REQUIREMENT:
Could you write out each of the records below exactly?
BEGIN MATERIALS PROVIDED
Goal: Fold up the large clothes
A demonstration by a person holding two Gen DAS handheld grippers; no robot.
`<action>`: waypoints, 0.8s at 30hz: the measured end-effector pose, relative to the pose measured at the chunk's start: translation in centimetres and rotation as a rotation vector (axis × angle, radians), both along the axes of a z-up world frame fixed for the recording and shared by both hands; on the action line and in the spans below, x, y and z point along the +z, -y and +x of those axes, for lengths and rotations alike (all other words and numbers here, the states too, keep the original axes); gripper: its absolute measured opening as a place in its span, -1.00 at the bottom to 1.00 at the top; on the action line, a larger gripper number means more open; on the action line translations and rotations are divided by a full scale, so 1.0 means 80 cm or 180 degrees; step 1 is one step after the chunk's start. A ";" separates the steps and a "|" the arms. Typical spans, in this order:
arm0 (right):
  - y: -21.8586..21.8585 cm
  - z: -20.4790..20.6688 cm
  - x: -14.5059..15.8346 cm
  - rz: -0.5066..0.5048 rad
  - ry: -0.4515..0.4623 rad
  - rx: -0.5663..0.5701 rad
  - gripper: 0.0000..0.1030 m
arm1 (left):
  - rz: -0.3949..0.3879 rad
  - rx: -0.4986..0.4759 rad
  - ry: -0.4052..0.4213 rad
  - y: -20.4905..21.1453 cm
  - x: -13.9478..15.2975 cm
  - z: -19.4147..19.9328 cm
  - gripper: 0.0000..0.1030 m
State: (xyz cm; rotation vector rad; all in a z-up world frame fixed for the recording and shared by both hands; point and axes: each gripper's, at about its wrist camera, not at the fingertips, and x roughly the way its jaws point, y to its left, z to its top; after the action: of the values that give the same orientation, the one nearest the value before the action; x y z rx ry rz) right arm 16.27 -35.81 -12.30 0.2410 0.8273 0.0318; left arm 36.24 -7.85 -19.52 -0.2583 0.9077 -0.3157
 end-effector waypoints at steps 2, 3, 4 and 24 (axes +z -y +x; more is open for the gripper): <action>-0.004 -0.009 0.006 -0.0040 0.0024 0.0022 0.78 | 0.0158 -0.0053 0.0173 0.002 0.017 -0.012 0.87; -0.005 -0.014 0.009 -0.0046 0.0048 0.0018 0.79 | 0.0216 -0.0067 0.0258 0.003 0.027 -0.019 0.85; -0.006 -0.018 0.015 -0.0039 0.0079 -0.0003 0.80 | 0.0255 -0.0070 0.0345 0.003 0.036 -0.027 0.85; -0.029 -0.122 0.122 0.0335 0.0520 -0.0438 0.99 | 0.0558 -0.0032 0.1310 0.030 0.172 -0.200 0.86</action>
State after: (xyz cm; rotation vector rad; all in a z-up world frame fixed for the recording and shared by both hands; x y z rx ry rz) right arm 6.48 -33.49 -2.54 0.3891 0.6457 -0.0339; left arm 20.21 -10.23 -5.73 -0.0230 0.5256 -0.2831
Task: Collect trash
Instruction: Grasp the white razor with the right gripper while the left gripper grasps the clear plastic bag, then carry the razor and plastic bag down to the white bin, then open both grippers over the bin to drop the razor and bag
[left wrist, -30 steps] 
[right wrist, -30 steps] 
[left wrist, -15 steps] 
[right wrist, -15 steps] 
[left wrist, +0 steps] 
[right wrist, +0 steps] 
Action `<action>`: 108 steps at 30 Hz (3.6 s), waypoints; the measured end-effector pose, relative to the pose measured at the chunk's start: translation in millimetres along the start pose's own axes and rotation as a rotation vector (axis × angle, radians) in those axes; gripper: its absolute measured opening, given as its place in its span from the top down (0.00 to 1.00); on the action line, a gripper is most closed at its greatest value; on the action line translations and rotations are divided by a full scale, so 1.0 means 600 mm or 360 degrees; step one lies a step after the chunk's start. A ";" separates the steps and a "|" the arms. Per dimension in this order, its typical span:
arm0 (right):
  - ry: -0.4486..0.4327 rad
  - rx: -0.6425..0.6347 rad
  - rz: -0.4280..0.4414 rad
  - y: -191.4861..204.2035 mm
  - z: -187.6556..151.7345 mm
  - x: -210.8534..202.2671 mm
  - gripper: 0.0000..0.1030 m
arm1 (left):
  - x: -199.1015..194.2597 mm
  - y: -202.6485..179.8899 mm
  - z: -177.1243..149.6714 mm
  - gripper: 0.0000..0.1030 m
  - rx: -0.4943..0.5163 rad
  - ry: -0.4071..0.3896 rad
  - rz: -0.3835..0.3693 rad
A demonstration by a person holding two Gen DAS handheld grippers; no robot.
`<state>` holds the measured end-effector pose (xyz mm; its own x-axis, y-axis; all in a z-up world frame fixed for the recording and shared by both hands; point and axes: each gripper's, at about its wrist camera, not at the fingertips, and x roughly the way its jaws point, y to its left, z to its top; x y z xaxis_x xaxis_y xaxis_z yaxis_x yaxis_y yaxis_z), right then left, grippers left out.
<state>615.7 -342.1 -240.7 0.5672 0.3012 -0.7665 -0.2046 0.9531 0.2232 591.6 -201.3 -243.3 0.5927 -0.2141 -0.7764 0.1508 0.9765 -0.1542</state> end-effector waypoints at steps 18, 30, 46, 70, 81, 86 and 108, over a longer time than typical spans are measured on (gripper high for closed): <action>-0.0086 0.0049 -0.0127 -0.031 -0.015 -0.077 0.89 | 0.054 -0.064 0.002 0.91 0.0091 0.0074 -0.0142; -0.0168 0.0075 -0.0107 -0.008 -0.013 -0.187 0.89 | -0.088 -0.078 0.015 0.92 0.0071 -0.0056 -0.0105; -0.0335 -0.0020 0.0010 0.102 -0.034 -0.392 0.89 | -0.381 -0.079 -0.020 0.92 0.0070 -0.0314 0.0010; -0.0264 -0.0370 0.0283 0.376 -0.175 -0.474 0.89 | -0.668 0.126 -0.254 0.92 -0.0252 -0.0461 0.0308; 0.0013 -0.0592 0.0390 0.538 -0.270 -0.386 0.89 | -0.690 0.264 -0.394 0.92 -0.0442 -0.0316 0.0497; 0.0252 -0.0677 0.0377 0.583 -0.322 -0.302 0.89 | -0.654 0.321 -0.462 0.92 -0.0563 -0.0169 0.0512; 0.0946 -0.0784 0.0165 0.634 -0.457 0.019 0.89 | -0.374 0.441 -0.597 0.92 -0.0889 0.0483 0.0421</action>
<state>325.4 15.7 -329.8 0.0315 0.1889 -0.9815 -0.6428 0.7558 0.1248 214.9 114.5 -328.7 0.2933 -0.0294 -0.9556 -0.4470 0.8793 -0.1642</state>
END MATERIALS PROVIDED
ANSWER TO THIS PROBLEM:
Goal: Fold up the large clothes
A demonstration by a person holding two Gen DAS handheld grippers; no robot.
`<action>`: waypoints, 0.8s at 30hz: the measured end-effector pose, relative to the pose measured at the chunk's start: translation in centimetres and rotation as a rotation vector (axis × angle, radians), both along the axes of a z-up world frame fixed for the recording and shared by both hands; on the action line and in the spans below, x, y and z point along the +z, -y and +x of those axes, for lengths and rotations alike (all other words and numbers here, the states too, keep the original axes); gripper: its absolute measured opening as a place in its span, -1.00 at the bottom to 1.00 at the top; on the action line, a larger gripper number means more open; on the action line translations and rotations are divided by a full scale, so 1.0 means 80 cm or 180 degrees; step 1 is one step after the chunk's start. A ";" separates the steps and a "|" the arms. Typical spans, in this order:
arm0 (right):
  - y: -21.8586..21.8585 cm
  - z: -20.4790..20.6688 cm
  - x: -14.5059..15.8346 cm
  - rz: -0.5066..0.5048 rad
  - ry: -0.4515..0.4623 rad
  - rx: -0.5663..0.5701 rad
  - gripper: 0.0000..0.1030 m
arm1 (left):
  - rz: -0.3949..0.3879 rad
  - rx: -0.4986..0.4759 rad
  - ry: -0.4052..0.4213 rad
  - y: -20.4905..21.1453 cm
  - x: -13.9478..15.2975 cm
  - z: -19.4147..19.9328 cm
  - gripper: 0.0000..0.1030 m
State: (xyz cm; rotation vector rad; all in a z-up world frame fixed for the recording and shared by both hands; point and axes: each gripper's, at about its wrist camera, not at the fingertips, and x roughly the way its jaws point, y to its left, z to its top; after the action: of the values that give the same orientation, the one nearest the value before the action; x y z rx ry rz) right arm 16.27 -35.81 -12.30 0.2410 0.8273 0.0318; left arm 36.24 -7.85 -19.52 -0.2583 0.9077 -0.3157
 end-effector waypoints at steps 2, 3, 4 and 24 (axes +z -y +x; more is open for the gripper): <action>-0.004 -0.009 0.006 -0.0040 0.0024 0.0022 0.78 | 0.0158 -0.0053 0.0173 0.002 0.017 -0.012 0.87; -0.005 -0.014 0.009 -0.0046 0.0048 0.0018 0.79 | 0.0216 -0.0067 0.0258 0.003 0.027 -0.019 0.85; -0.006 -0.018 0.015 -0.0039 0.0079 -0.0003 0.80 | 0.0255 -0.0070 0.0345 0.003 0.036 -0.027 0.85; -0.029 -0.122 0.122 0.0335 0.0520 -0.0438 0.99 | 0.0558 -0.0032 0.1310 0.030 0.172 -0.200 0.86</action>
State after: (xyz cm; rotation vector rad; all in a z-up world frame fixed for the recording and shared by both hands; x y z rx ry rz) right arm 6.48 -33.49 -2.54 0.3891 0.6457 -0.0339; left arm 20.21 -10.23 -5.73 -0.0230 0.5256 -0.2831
Task: Collect trash
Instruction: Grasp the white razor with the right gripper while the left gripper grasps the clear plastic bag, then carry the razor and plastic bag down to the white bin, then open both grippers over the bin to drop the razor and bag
[left wrist, -30 steps] 
[right wrist, -30 steps] 
[left wrist, -15 steps] 
[right wrist, -15 steps] 
[left wrist, +0 steps] 
[right wrist, +0 steps] 
Action `<action>`: 108 steps at 30 Hz (3.6 s), waypoints; the measured end-effector pose, relative to the pose measured at the chunk's start: translation in millimetres along the start pose's own axes and rotation as a rotation vector (axis × angle, radians) in those axes; gripper: its absolute measured opening, given as its place in its span from the top down (0.00 to 1.00); on the action line, a gripper is most closed at its greatest value; on the action line translations and rotations are divided by a full scale, so 1.0 means 600 mm or 360 degrees; step one lies a step after the chunk's start. A ";" separates the steps and a "|" the arms. Per dimension in this order, its typical span:
arm0 (right):
  - ry: -0.4486..0.4327 rad
  - rx: -0.6425..0.6347 rad
  - rz: -0.4280..0.4414 rad
  - y: -191.4861..204.2035 mm
  - z: -187.6556..151.7345 mm
  - x: -210.8534..202.2671 mm
  - gripper: 0.0000..0.1030 m
arm1 (left):
  - x: -199.1015..194.2597 mm
  - y: -202.6485..179.8899 mm
  - z: -177.1243..149.6714 mm
  - gripper: 0.0000..0.1030 m
  - rx: -0.4943..0.5163 rad
  - ry: -0.4071..0.3896 rad
  - rz: -0.3835..0.3693 rad
A demonstration by a person holding two Gen DAS handheld grippers; no robot.
`<state>` holds the measured end-effector pose (xyz mm; its own x-axis, y-axis; all in a z-up world frame fixed for the recording and shared by both hands; point and axes: each gripper's, at about its wrist camera, not at the fingertips, and x roughly the way its jaws point, y to its left, z to its top; x y z xaxis_x xaxis_y xaxis_z yaxis_x yaxis_y yaxis_z), right then left, grippers left out.
<state>615.7 -342.1 -240.7 0.5672 0.3012 -0.7665 -0.2046 0.9531 0.2232 591.6 -201.3 -243.3 0.5927 -0.2141 -0.7764 0.1508 0.9765 -0.1542</state> end-effector waypoints at steps 18, 30, 46, 70, 81, 86 and 108, over a longer time than typical spans are measured on (gripper high for closed): <action>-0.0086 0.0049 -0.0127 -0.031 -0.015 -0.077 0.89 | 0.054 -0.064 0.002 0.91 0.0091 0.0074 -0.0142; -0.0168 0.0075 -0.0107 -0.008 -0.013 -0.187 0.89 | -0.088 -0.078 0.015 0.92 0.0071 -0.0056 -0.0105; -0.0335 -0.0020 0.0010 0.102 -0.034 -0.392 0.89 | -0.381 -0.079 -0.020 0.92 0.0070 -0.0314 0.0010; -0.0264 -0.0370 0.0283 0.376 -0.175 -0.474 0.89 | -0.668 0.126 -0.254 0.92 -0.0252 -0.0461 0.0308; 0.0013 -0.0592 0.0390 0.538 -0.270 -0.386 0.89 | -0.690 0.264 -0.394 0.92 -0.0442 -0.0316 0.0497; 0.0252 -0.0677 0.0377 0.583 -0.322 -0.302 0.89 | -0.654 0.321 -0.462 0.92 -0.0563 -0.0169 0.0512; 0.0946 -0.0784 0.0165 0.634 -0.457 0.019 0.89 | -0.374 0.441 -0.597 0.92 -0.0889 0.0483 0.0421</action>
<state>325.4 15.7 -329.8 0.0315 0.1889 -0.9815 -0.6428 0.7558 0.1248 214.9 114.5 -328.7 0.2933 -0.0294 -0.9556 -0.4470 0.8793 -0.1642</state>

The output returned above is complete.